PROBLEM: Once a line is found to contain "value", copy it out of the listing.

INPUT DATA:

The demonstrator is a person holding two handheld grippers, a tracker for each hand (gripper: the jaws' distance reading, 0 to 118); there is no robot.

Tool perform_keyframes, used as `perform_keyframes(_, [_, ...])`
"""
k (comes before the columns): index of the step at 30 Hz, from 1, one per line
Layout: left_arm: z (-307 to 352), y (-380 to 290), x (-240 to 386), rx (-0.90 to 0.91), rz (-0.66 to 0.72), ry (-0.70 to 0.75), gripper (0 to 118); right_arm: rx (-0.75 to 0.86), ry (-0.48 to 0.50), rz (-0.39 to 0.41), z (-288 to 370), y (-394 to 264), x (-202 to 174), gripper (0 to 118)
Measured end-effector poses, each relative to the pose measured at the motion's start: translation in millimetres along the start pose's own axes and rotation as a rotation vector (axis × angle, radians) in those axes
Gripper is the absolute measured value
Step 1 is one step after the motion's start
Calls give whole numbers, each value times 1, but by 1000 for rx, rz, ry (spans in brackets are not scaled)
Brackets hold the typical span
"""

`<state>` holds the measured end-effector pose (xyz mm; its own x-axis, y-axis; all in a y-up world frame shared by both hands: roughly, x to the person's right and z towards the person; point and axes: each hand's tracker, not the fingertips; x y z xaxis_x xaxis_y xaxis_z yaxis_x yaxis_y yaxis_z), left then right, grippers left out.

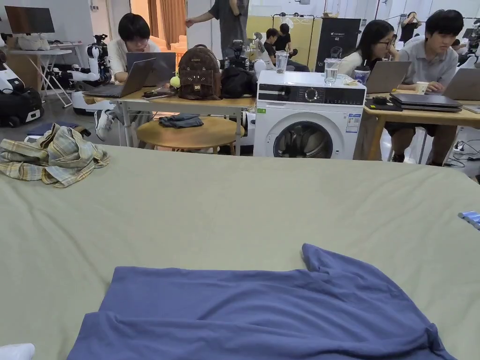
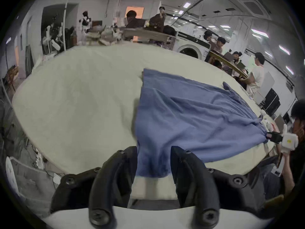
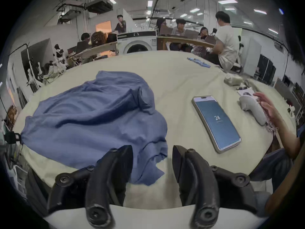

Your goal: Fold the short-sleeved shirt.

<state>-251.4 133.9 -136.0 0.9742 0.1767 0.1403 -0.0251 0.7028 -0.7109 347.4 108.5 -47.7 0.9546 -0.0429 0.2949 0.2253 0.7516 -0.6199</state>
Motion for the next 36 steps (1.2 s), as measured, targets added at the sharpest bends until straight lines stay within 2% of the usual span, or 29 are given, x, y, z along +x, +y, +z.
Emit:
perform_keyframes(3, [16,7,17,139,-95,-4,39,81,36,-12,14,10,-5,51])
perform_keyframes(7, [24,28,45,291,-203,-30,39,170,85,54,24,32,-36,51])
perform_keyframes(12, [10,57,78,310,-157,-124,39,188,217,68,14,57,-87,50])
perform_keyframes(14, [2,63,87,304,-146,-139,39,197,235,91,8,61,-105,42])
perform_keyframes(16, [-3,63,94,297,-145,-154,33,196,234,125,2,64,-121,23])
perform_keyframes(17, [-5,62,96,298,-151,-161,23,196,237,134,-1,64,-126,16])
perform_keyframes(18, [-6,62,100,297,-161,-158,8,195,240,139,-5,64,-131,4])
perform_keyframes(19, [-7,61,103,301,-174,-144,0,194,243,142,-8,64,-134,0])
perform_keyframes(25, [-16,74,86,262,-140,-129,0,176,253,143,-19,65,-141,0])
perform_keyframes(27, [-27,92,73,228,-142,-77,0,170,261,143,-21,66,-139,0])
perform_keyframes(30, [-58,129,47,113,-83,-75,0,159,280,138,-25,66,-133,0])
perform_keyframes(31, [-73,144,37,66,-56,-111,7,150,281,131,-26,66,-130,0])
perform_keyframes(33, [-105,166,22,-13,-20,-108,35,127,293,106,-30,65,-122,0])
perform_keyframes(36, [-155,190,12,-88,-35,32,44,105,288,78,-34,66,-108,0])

REPLY TO THE EXERCISE:
Gripper is the absolute measured value
Calls give whole numbers, each value times 1, but by 1000 for rx, rz, ry (spans in brackets are not scaled)

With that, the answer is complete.